When Peter was killed at Cold Harbor in June of 1864 she was heartbroken.  Perhaps her relationship with him was more intimate than publicly revealed for loved ones hesitated to break the news knowing it would utterly devastate Margaret.  And it did.  She met Elizabeth in Baltimore and accompanied Peter’s body back to Niagara Falls.  The blow was ultimately too great for her and her broken down body succumbed to disease and exhaustion.  She died of typhoid fever on July 27, 1864, just a month after Peter.  She was only 32 years old.   I believe her tomb may be the most beautiful in all of Oakwood.  It is inscribed as follows:  “A life most precious and most beautiful such as consecrated to God and to duty and laid down in its prime in her devotion to her country and to humanity.”

 

Perhaps one of the most interesting of the angels of Oakwood is Julia Averill Griffen.  Born in Hudson, New York, to Jane Hardick and Isaac Griffen, her paternal grandfather was a Quaker.  When she was 13 her family moved to Stamford, Ontario, where her uncle, Cornelius, owned and lived in the Clifton House.   During the Gold Rush of 1849, Cornelius attempted to make his way out to California, but met his demise before he arrived.  His wife moved to Suspension Bridge and the other Griffens followed her to Niagara Falls.  At the onset of war, Julia’s brother, Cornelius enlisted, and then, she decided that she must serve as well. 

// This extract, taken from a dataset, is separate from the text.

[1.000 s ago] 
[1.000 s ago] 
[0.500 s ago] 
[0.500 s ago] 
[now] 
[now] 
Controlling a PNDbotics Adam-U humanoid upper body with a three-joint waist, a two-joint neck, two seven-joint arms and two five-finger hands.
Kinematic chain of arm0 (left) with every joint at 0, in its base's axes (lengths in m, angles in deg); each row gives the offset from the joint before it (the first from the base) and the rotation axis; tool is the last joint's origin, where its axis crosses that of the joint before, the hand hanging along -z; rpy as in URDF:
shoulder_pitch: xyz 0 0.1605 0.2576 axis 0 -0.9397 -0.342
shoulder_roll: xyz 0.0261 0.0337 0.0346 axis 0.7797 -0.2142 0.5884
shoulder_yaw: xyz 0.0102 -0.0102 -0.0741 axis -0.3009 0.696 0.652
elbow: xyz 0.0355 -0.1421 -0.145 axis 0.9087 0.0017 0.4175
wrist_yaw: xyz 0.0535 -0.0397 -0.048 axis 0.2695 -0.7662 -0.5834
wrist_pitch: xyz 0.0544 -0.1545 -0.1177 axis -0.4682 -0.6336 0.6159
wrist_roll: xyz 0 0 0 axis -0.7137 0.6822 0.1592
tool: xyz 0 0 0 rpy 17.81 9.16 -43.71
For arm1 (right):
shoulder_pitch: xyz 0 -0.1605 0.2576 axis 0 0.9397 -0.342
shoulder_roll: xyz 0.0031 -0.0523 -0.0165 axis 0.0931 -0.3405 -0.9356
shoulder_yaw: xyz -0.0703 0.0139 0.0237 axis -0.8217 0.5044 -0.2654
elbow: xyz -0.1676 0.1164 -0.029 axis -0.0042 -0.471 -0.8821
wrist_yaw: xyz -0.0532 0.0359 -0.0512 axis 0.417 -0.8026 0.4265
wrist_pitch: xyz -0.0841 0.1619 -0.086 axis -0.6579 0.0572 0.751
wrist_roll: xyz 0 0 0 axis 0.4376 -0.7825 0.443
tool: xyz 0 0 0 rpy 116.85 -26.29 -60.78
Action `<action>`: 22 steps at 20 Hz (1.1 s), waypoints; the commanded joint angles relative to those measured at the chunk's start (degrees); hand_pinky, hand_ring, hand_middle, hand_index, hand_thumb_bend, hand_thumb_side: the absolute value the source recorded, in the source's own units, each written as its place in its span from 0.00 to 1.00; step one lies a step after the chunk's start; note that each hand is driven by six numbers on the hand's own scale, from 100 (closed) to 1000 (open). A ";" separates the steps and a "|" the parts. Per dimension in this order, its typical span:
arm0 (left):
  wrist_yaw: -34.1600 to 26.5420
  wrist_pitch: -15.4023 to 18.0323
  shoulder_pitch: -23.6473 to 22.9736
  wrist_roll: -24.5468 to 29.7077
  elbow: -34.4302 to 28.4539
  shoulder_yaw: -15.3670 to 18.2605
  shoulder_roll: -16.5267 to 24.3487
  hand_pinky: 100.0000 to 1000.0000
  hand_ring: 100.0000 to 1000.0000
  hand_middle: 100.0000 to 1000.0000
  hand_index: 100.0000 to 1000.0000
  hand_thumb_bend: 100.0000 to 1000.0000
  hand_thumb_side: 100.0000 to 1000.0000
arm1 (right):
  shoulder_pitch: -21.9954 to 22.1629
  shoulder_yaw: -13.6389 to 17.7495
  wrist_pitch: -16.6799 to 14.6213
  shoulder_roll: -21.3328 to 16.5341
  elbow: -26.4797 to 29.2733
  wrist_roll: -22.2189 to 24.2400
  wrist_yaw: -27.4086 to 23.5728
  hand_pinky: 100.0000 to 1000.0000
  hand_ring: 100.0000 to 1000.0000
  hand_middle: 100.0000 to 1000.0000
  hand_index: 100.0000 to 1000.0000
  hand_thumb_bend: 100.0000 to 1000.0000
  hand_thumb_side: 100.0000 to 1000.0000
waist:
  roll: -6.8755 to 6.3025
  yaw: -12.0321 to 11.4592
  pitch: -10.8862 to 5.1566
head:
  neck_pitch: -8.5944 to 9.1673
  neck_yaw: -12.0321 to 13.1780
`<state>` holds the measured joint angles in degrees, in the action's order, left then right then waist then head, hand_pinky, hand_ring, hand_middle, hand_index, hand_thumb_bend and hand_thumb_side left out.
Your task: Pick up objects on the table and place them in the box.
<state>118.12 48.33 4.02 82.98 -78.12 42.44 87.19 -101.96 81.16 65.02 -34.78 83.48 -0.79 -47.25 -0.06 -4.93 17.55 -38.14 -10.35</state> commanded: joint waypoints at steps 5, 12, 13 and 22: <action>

She went to New York City for training and then on to Washington, D.C., where she worked under Dorothea Dix.  She spent much time on the front and was taken prisoner following the battle of Winchester.  After being paroled, she served more time at the front with the army of the Potomac.  The men of Col. Porter’s 8th NY Heavy Artillery met with her among the wounded and the prisoners and made note of her kindness and skill.  When the war had ended, she found herself chronically ill with asthma due to time spent upon the battlefield.  She fought the US government year after year for the right to a pension.  Finally, in 1888, by a special act of Congress, she was awarded a military pension.  She was so beloved for her service to her country that on Memorial Day celebrations the veterans of the G.A.R. honored her by lowering their flags upon passing her home.  She died on December 18, 1891, at the age of 60 and is buried in Oakwood Cemetery. 

 

Usually, it is our custom to honor soldiers on Memorial Day, but the soldiers of Niagara Falls made a habit of honoring these three women.  Years have passed and most of us have never heard these names, yet there were men who had them upon their lips as they marched into heaven.  It was 150 years ago when three angels came from Niagara Falls and gave their lives for their country.  Perhaps on May 31, 2011, we should remember Elizabeth, Margaret and Julia and place a flag upon their graves.   It’s the least that we can do.